***** Dataset extract
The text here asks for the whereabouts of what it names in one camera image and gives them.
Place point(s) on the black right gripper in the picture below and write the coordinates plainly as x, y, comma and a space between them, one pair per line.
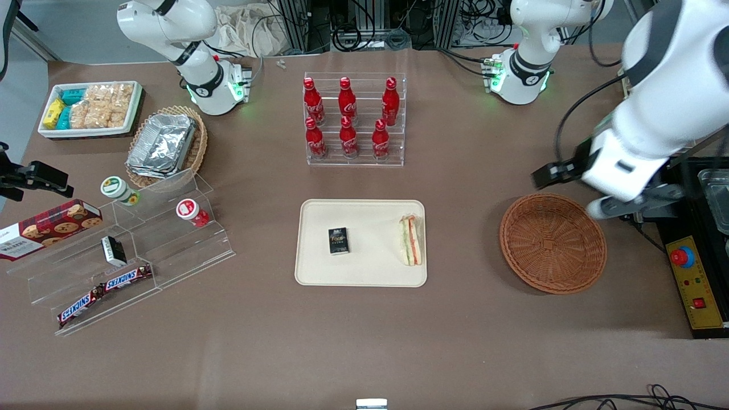
16, 177

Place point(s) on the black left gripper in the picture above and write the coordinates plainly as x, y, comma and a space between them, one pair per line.
576, 162

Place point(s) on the triangle sandwich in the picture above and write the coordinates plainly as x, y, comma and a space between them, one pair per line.
411, 242

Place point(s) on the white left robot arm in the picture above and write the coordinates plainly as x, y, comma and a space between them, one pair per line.
655, 114

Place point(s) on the white rectangular snack tray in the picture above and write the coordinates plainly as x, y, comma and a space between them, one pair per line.
51, 132

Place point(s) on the round brown wicker basket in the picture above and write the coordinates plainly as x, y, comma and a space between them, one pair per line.
552, 245

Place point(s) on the oval tan wicker basket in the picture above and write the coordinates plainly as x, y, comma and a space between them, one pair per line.
199, 148

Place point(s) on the beige plastic tray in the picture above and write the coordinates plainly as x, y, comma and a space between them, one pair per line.
370, 262

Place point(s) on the red tartan cookie box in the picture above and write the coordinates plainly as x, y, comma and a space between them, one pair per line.
45, 230

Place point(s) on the teal snack pack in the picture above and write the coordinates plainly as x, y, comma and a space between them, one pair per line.
64, 118
73, 95

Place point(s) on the green lid white cup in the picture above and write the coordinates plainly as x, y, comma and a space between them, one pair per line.
118, 189

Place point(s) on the yellow snack pack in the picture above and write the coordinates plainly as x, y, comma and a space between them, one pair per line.
53, 113

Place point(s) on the clear rice cracker pack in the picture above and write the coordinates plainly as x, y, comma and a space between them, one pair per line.
85, 115
118, 115
111, 94

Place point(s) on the small black white box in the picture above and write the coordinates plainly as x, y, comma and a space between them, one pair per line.
114, 251

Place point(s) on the clear acrylic stepped shelf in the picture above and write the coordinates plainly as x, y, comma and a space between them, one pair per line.
182, 250
51, 285

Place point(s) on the stack of foil trays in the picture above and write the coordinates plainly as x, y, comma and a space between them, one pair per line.
162, 145

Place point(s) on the brown snickers bar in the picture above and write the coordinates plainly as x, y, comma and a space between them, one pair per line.
126, 278
80, 307

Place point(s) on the red lid white cup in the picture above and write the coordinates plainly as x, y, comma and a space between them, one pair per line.
191, 210

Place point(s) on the red emergency stop button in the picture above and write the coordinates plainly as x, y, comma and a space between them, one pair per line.
682, 257

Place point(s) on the red cola bottle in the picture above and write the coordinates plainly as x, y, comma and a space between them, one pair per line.
380, 143
347, 102
349, 141
315, 142
390, 103
312, 102

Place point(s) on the clear acrylic bottle rack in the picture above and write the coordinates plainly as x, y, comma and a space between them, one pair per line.
364, 159

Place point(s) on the black machine with yellow panel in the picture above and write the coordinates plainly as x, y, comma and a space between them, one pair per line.
700, 285

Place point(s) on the black box with gold print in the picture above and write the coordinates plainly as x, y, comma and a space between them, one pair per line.
339, 241

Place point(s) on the beige cloth bag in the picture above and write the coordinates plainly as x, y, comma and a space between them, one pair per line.
250, 28

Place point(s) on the white box edge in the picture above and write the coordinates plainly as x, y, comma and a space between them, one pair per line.
371, 404

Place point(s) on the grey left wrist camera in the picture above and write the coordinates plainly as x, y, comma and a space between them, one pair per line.
632, 204
**********
**Problem description**
Everything from the line containing "Place point(s) on the black box" through the final line above must be copied exactly, with both ends kept.

**Task output**
Place point(s) on the black box with gold print in the picture above and write the coordinates plainly as x, y, comma and a space between them, one pair per line.
339, 241

Place point(s) on the beige cloth bag in the picture above and write the coordinates plainly as x, y, comma and a space between them, one pair per line.
250, 28

Place point(s) on the white box edge in the picture above and write the coordinates plainly as x, y, comma and a space between them, one pair per line.
371, 404

Place point(s) on the grey left wrist camera in the picture above and write the coordinates plainly as x, y, comma and a space between them, one pair per line.
632, 204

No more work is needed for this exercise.